The Slowpoke Law goes hand-in-hand with the better-known Move Over Law. With the Move Over Law, motorists have a breakdown of how and when to “move over” for sanctioned vehicles, creating a clear and safe passage for everyone. So, if you catch distant flashing lights in your rearview mirror you don’t have to worry you are in violation of a driving law, but instead can instinctively move and help create a good domino effect—ensuring all surrounding motorists are doing their part.
Move Over Law
According to AAA.com, “[Indiana] State law requires drivers approaching a stationary emergency vehicle displaying flashing lights, including towing and recovery vehicles, traveling in the same direction, to vacate the lane closest if safe and possible to do so, or reduce speed at least 10mph below the speed limit. Also included in the law are municipal vehicles, utility vehicles, and road maintenance vehicles.” So, breaking this down, we know you need to immediately reduce your speed and move into a different lane. This seems simple enough, right?
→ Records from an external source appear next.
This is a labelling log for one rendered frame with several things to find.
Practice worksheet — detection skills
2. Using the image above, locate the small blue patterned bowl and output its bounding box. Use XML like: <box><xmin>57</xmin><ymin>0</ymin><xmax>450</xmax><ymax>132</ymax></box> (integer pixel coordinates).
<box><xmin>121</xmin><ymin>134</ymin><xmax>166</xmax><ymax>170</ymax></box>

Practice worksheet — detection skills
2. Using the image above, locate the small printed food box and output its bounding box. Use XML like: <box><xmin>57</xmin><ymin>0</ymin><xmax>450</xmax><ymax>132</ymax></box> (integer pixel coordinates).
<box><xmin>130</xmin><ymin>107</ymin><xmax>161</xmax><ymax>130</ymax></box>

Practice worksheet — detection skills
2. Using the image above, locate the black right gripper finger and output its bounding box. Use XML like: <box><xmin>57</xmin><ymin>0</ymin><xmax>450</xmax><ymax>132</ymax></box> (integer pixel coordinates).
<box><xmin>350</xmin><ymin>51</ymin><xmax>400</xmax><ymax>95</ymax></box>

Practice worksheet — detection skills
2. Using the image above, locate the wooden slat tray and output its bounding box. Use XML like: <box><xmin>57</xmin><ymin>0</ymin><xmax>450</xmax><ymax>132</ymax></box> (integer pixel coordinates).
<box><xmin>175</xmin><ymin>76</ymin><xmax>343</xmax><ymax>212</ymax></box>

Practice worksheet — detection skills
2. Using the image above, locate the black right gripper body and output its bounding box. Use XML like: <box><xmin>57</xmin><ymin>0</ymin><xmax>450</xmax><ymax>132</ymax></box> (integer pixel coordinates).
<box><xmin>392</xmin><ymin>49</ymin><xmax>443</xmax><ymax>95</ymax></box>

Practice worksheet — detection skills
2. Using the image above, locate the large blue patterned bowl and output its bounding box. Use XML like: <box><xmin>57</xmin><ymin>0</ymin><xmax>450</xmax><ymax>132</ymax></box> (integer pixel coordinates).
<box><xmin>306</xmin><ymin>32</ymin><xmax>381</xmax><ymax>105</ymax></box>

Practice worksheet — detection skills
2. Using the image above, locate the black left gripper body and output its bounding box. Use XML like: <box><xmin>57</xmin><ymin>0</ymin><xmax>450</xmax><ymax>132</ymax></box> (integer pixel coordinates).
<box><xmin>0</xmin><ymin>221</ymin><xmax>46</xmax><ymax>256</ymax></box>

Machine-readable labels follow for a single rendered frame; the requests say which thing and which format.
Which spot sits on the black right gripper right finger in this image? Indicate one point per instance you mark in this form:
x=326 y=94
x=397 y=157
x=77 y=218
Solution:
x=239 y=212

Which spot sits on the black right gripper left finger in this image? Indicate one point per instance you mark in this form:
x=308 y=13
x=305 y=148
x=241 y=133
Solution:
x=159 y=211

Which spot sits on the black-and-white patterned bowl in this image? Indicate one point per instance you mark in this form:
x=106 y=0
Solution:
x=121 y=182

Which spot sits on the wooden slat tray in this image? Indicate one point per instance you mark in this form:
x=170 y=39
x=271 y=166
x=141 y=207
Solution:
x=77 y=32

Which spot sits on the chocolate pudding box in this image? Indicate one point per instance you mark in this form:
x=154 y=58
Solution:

By reducing your speed, creating distance between you and the emergency vehicle, and changing lanes, you:
- help ensure the safety of you and any passengers in your vehicle,
- alert any surrounding vehicles to the approaching emergency or working vehicle,
- are prepared for sudden stops or re-routing ahead, and
- protect any workers ahead, allowing them to complete their duties, safely.
What Types of Vehicles Are Included?
Of course we’re all aware to move over for police cars and fire trucks, but there are many more which are provided for in this law. Let’s review:
- Police vehicles
- Fire trucks and rescue equipment
- Incident-response vehicles such as Hoosier Helpers
- Highway maintenance vehicles
- Utility service vehicles
- Vehicle recovery equipment such as tow trucks
- Garbage trucks
Ensuring INDOT and First Responder safety is part of your job as a licensed motorist. Being aware is essential to all workers and motorists; it’s the first step to making sure you get to your destination safely.
Some More Details
There are always nuances to every law, so let’s go over what in.gov specifically recommends. “On multiple-lane highways, change lanes away from the emergency vehicle if it is safe to do so. This provides a safer space for workers and also helps approaching traffic to better see the emergency vehicle.”
This variance often applies to multiple lane roads (not solely highways) as well. If you cannot change lanes, they also suggest, “Motorists should not stop in the road because this can cause a chain reaction of rear-end collisions with other vehicles. MOVE OVER and/or SLOW DOWN.” By stopping in the road, you put you and your passengers, as well as other drivers, in danger. Again, when getting behind the wheel, you want to ensure you get to your destination safely!
An important note: “Violating the law can result in a fine and a license suspension of up to two years if the driver causes damage to emergency equipment, and causing injury or death of an emergency worker can result in a prison sentence.” No one wants to receive a ticket and definitely not a license suspension, especially when it’s completely avoidable!